Assigned task — Once you find the line with "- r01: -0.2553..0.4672", output it and every line after it exactly, through the last line of the listing, but no pictures.

___ Data block

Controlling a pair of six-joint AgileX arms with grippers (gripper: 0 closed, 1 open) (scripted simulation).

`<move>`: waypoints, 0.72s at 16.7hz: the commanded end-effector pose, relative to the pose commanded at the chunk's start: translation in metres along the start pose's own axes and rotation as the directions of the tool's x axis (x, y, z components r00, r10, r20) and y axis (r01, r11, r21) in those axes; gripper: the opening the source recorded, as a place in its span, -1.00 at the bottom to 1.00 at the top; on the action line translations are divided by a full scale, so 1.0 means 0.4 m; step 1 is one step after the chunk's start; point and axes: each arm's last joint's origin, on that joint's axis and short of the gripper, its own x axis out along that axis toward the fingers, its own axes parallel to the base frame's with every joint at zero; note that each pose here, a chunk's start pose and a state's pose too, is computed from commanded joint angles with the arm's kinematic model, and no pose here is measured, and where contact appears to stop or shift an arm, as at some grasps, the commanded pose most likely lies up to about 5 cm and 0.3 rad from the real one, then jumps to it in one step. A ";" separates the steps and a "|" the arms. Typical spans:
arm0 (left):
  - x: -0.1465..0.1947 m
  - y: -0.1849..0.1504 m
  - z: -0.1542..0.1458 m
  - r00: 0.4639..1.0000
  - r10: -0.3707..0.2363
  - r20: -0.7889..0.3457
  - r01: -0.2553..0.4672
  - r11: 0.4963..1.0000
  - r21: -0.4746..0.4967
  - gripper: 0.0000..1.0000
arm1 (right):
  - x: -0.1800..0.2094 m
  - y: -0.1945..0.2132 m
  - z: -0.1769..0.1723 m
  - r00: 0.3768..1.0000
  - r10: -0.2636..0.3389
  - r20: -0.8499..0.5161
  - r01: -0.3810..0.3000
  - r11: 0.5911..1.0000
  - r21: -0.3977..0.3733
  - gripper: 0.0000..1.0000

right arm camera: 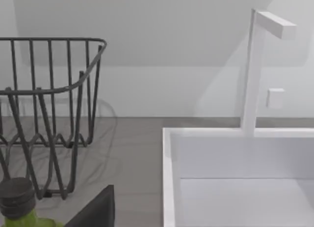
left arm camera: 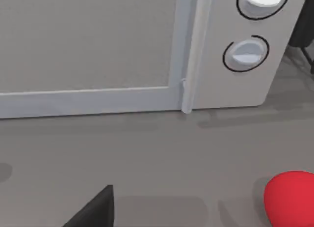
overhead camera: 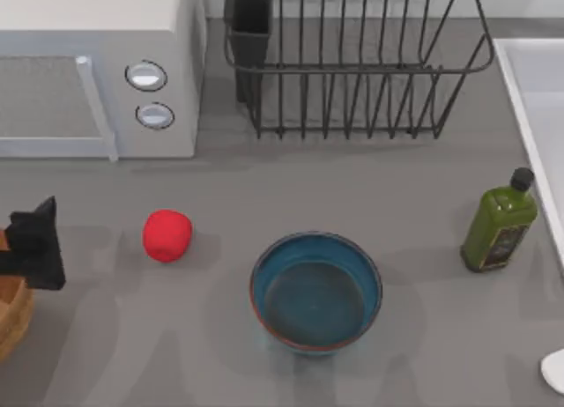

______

Result of the task —
  - r01: -0.2553..0.4672
  - r11: 0.4963..1.0000
  - r21: -0.4746..0.4967
  - gripper: 0.0000..1.0000
arm1 (right):
  - x: -0.1800..0.2094 m
  - y: -0.1945..0.2132 m
  - z: -0.1769..0.1723 m
  - r00: 0.3768..1.0000
  - r10: -0.2636..0.3389
  - r20: -0.8499..0.5161
  - r01: -0.3810..0.3000
  - r11: 0.5911..1.0000
  - r21: -0.3977..0.3733
  - gripper: 0.0000..1.0000

right arm camera: 
left arm camera: 
overhead camera: 

Now the exercise is finished.